After 20 years rooting around the family trees of celebrities, Who Do You Think You Are? (BBC One) served up something new: a guest who has actually had a hit with a song of the same name. “Swing it, shake it, move it, make it/Who do you think you are?” go the bump-and-grind lyrics.
The show’s first ever Spice Girl wasn’t Ginger or Baby or Scary, and certainly not Posh. In the personable Melanie Chisholm, aka Mel C or Sporty Spice, it alighted on someone who has certain ideas about who she is – “determined, driven, independent,” in her words – and hoped to unearth similar DNA among her forebears.
For the search through various libraries and archives, she donned a classy array of trademark tracky Bs. What Chisholm found was people who, despite coming from poverty, turned out to be canny accumulators of money. Mary Bilsborough, a fearsome great-grandmother on her father’s side, had three children outside her marriage, then became a moneylender. “If you don’t have a lot of money,” wondered Chisholm, not unreasonably, “how do you lend it to people?”
A historian explained that Liverpool once had many such women, who were required to prove their good character in court. Mel C was ready with her rubber stamp. “Girl power!” she said approvingly.
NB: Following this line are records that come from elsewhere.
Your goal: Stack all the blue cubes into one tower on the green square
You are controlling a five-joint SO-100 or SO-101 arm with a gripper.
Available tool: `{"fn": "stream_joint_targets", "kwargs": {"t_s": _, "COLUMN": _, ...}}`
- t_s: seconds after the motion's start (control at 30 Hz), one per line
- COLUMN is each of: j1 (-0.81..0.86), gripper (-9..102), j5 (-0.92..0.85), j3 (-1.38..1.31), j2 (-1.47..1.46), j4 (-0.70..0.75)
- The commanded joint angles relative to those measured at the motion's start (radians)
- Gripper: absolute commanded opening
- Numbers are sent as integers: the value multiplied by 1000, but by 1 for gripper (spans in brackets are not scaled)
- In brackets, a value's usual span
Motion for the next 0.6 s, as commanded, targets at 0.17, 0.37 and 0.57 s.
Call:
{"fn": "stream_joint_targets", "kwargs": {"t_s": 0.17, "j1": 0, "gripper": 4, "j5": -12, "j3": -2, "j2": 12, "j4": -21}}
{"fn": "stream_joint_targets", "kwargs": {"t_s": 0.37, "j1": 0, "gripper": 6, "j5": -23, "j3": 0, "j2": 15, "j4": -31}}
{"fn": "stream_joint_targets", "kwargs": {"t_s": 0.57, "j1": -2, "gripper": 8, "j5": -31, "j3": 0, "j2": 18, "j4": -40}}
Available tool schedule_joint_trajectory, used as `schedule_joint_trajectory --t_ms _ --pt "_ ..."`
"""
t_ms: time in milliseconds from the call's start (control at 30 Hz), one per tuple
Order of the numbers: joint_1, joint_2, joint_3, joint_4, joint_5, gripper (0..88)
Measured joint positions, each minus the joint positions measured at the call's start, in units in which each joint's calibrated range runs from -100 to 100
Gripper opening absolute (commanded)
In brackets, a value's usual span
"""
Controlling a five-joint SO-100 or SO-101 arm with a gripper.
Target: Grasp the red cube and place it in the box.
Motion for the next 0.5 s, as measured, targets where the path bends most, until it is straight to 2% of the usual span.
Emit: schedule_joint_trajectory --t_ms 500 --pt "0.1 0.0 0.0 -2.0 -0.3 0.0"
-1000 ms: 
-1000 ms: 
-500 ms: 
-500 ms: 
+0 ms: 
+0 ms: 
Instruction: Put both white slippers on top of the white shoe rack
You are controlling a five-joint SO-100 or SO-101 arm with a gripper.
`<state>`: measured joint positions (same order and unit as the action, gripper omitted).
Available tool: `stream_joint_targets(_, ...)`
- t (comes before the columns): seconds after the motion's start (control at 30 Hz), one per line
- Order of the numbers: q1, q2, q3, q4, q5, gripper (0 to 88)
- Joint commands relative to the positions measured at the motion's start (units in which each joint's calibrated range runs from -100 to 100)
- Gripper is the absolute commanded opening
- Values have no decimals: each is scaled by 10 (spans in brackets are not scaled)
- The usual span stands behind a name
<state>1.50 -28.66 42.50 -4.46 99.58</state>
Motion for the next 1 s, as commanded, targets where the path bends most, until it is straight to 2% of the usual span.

Chisholm’s status as a wannabe Scouser, having grown up outside the city’s perimeter, was also explored before she found herself following a Patrick Flaherty back to 1840s Limerick.
Then she switched to her mother’s side and found a great-great-great-great-grandfather who hailed, to her bafflement, from Devon.
After a hardscrabble in the insurance industry, Thomas Keef adopted an Irish identity, calling himself O’Keef, in which name Chisholm found him addressing a crowd about temperance outside St George’s Hall in Liverpool, opposite the Empire where she performed with the Spices. She was chuffed to know that he also campaigned to widen suffrage to include working-class men. “I love this guy!” she said. She didn’t quite say “guy power!”